[Work to complete]: The answer must consist of every line in the records below that contains the string "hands".

[Information provided]:
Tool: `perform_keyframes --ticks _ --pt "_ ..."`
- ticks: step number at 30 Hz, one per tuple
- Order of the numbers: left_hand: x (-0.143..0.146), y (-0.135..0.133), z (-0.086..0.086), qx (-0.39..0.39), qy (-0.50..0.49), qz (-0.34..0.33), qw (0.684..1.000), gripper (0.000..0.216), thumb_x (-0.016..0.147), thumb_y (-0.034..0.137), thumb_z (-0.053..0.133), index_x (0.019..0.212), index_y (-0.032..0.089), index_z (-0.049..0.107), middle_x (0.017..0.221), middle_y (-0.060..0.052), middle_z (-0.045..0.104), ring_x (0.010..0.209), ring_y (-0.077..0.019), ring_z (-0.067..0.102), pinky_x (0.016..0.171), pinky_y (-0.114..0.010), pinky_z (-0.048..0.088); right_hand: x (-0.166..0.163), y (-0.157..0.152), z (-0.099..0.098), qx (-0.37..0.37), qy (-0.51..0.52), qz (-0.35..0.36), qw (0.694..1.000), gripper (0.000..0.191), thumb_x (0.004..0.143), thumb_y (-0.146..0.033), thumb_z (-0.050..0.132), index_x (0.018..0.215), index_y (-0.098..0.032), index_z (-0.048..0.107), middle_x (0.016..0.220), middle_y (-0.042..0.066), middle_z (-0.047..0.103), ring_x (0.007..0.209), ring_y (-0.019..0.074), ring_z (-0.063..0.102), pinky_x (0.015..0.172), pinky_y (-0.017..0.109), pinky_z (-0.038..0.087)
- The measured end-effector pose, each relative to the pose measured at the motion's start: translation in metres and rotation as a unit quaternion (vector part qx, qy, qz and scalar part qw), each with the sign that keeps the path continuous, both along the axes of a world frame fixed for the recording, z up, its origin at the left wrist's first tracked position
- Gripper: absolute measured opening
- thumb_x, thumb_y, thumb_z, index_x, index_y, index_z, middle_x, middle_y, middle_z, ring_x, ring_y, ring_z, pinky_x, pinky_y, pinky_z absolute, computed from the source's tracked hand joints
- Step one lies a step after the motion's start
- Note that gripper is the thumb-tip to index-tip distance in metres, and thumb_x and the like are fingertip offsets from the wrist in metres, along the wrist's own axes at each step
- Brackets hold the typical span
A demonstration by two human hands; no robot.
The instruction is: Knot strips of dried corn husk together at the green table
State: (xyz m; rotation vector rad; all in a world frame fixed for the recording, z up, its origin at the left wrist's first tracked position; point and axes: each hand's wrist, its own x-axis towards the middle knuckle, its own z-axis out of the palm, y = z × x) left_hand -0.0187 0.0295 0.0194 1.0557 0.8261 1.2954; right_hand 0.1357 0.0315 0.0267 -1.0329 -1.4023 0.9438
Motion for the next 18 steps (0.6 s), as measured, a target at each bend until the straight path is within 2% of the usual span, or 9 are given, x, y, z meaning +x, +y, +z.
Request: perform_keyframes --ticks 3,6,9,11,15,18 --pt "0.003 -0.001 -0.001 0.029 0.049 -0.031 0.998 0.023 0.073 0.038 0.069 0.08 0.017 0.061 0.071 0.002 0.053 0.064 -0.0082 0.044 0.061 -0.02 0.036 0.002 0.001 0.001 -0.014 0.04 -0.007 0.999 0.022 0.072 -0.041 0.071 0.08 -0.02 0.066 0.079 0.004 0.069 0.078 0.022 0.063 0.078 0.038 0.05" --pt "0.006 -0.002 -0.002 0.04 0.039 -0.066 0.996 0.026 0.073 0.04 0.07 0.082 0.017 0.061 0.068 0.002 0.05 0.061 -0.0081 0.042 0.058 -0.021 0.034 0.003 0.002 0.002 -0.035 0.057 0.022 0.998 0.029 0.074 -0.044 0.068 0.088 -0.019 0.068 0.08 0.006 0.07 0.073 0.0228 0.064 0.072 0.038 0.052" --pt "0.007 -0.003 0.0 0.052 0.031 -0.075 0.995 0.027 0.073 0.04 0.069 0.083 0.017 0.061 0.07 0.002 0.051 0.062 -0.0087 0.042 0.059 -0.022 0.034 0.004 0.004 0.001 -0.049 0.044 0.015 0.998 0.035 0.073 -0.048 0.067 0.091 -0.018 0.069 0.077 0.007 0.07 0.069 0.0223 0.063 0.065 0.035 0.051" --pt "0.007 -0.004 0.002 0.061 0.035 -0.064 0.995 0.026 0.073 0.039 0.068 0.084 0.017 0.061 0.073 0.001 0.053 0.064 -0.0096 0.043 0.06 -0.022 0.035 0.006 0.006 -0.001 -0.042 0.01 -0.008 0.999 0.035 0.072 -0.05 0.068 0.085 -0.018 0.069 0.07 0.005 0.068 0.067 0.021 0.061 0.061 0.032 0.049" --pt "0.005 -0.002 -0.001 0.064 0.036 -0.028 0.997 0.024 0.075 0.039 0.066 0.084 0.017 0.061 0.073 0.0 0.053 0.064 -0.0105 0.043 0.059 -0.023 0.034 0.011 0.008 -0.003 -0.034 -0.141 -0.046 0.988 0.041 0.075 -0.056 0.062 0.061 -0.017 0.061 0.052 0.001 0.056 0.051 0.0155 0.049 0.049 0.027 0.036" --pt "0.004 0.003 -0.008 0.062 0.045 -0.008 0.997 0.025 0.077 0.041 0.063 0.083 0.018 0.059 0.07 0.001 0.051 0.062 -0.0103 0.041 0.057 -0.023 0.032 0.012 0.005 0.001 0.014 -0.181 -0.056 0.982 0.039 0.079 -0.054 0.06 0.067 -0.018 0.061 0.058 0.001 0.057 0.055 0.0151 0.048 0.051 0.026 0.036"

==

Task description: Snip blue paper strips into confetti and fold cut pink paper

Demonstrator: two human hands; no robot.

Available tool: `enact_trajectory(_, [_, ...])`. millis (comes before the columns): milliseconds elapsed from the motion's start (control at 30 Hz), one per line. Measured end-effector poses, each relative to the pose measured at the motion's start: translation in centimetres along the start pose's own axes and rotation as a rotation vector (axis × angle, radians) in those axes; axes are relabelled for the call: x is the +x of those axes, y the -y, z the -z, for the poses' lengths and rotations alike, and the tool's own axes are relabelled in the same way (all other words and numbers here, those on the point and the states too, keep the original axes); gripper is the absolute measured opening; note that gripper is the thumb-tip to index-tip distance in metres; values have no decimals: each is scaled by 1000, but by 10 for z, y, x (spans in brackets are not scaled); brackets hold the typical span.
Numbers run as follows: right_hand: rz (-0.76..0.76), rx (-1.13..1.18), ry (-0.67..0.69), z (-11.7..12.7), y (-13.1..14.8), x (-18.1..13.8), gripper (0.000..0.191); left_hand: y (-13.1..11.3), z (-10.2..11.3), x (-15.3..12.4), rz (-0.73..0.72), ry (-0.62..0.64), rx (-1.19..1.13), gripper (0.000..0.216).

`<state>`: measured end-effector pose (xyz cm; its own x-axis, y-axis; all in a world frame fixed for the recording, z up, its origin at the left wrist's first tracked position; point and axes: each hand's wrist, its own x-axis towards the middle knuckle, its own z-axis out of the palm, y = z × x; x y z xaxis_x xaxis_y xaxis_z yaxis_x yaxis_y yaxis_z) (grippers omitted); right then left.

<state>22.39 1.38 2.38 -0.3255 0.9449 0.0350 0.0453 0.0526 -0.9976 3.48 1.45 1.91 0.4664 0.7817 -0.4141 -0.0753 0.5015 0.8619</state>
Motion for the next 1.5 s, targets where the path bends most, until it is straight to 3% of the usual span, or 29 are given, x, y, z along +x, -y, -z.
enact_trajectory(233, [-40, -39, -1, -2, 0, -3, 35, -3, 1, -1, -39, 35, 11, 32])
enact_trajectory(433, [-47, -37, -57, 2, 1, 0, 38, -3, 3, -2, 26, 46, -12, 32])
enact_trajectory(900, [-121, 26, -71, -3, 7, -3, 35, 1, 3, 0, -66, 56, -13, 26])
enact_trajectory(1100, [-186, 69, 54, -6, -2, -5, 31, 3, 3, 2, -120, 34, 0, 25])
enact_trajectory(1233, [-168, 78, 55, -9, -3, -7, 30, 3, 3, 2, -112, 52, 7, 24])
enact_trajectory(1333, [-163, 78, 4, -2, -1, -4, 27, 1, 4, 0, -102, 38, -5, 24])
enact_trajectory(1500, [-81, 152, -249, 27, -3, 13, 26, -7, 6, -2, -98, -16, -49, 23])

[Solution for this problem]:
A demonstration by two human hands; no robot.
Demonstrator: two human hands; no robot.

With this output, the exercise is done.